On 12 November 2020, the Mail & Guardian published an op-ed by University of London research associate Dr. Mary Rayner, SERI researcher Thato Masiangoako and Omega Research Foundation's Neil Corney on the dangerous nature of rubber bullets, as a weapon often used by the South African Police Services (SAPS) in public order policing.
They argue that "there is an urgent need to address these issues and to review the “less-lethal weapons” upon which public order police rely. These include the double-ball rounds, fired by 12-gauge pump-action shotguns, which are indiscriminate and inaccurate, and should be prohibited."
From incidents during and prior to the COVID-19 lockdown, there have been numerous incidents that have illustrated the inherent risks from the use of rubber bullets including the fatal shooting of Andries Tatane in 2011 and concerning injuries sustained from incidents of excessive uses of force against student protestors at the University of the Witwatersrand in 2016, where the police fired 2 624 rubber bullets. Cases documented in the Socio-Economic Rights Institute’s (SERI) A Double Harm report show that the police caused serious injuries when they fired rubber bullets at “close” or “contact-range”, at unarmed students, humanitarian workers and fleeing protestors who posed no threat at the time.

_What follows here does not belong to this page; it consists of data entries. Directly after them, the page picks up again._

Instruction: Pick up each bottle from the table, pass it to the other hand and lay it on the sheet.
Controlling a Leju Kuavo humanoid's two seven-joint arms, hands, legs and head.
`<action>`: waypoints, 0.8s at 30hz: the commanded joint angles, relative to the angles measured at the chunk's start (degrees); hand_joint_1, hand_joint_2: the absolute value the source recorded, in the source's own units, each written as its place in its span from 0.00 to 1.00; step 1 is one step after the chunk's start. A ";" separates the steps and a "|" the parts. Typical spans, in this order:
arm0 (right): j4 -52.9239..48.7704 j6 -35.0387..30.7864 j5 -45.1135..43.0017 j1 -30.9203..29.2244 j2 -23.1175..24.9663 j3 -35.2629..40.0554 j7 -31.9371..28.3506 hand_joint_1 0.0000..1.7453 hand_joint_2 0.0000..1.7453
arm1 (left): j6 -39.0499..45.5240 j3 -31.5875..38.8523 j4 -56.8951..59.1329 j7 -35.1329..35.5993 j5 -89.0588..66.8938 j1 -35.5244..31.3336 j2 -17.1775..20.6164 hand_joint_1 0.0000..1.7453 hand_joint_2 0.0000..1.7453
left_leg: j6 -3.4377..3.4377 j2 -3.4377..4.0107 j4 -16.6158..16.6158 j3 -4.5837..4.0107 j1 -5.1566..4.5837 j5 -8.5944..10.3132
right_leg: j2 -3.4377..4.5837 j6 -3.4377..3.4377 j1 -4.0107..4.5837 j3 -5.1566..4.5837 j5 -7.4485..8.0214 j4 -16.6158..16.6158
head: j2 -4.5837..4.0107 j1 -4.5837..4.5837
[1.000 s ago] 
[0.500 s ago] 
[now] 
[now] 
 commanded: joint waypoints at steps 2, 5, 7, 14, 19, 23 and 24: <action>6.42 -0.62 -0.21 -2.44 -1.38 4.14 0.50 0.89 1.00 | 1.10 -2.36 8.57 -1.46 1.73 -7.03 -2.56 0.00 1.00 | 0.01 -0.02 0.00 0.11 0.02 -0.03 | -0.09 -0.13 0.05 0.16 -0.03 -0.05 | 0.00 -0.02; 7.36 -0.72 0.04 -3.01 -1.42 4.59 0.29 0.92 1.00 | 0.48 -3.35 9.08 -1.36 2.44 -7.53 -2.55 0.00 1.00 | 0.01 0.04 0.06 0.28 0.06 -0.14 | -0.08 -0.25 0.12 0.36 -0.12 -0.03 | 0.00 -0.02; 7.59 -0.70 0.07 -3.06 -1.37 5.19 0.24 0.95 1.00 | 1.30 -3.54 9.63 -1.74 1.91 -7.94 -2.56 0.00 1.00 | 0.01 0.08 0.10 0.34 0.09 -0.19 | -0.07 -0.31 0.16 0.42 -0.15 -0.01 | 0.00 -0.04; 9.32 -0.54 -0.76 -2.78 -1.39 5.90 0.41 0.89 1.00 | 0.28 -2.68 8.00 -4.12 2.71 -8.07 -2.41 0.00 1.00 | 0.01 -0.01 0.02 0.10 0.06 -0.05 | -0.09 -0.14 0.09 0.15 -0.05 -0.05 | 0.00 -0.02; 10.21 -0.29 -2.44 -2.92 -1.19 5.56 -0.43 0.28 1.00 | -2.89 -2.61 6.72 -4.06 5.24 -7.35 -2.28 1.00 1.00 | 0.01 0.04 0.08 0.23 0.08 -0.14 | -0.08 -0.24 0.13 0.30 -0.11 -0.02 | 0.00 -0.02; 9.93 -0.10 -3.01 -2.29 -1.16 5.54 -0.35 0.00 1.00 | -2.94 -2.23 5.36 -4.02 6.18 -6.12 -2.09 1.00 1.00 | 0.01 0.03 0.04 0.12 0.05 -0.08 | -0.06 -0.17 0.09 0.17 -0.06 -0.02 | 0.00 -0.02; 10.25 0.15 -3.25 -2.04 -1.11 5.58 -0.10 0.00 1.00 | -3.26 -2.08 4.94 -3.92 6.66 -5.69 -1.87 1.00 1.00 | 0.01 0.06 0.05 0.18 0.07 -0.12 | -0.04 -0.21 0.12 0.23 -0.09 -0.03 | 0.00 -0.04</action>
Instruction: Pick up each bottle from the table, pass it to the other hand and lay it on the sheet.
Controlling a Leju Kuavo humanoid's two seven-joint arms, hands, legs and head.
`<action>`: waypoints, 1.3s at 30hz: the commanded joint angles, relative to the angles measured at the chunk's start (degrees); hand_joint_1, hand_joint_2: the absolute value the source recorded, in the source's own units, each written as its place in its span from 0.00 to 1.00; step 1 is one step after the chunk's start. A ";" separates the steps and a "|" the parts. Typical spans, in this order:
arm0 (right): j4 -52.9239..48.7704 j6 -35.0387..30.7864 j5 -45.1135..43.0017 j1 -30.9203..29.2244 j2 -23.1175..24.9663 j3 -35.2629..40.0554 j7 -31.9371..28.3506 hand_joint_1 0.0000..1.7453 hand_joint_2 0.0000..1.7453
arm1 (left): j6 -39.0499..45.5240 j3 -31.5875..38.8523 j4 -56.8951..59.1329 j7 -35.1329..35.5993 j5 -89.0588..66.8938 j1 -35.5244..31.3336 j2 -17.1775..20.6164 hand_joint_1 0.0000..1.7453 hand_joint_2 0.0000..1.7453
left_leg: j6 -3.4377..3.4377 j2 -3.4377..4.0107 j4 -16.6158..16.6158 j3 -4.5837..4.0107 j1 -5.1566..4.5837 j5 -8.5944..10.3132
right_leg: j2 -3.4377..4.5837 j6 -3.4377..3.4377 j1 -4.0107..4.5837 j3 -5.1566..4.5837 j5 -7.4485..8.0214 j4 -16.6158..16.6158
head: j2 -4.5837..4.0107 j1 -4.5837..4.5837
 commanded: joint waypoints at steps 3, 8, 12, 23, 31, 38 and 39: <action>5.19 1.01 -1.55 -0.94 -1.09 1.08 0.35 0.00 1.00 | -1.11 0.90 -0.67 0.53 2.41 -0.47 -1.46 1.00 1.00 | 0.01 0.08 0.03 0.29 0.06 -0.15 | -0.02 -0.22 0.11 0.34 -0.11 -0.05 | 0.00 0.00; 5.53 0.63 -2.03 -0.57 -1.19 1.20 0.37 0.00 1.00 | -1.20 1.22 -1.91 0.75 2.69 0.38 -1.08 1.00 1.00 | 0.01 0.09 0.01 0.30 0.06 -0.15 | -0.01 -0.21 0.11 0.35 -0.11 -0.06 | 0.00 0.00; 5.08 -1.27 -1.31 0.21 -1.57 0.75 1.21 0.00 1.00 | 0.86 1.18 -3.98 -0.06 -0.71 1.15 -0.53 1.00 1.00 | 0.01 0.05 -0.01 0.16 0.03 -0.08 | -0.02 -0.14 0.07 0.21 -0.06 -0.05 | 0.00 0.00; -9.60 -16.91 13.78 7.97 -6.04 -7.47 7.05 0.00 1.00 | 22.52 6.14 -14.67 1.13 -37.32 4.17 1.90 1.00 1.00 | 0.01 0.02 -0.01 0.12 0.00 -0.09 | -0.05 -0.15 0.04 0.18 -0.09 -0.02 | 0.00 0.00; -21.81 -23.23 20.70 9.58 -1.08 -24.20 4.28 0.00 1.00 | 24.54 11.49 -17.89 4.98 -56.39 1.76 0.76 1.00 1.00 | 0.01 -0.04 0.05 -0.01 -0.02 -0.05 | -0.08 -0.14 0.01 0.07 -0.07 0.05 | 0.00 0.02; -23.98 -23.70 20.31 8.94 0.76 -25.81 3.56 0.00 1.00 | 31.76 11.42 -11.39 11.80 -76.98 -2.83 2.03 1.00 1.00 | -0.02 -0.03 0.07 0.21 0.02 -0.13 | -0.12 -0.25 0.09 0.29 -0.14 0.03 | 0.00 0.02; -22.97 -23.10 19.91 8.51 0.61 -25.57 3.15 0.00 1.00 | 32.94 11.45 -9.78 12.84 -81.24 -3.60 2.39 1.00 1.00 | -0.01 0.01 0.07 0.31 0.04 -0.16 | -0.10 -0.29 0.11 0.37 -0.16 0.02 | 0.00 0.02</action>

They add that "the United Nations Office of the High Commissioner for Human Rights (OHCHR) confirmed that many kinetic impact projectiles (KIPs), such as rubber bullets discharged from shotguns, are inaccurate and indiscriminate, particularly when multiple projectiles are fired simultaneously from the same weapon or when they are fired towards the ground because there is no control over the direction of the bullets fired... thereby putting unintended targets at risk whenever this weapon is fired."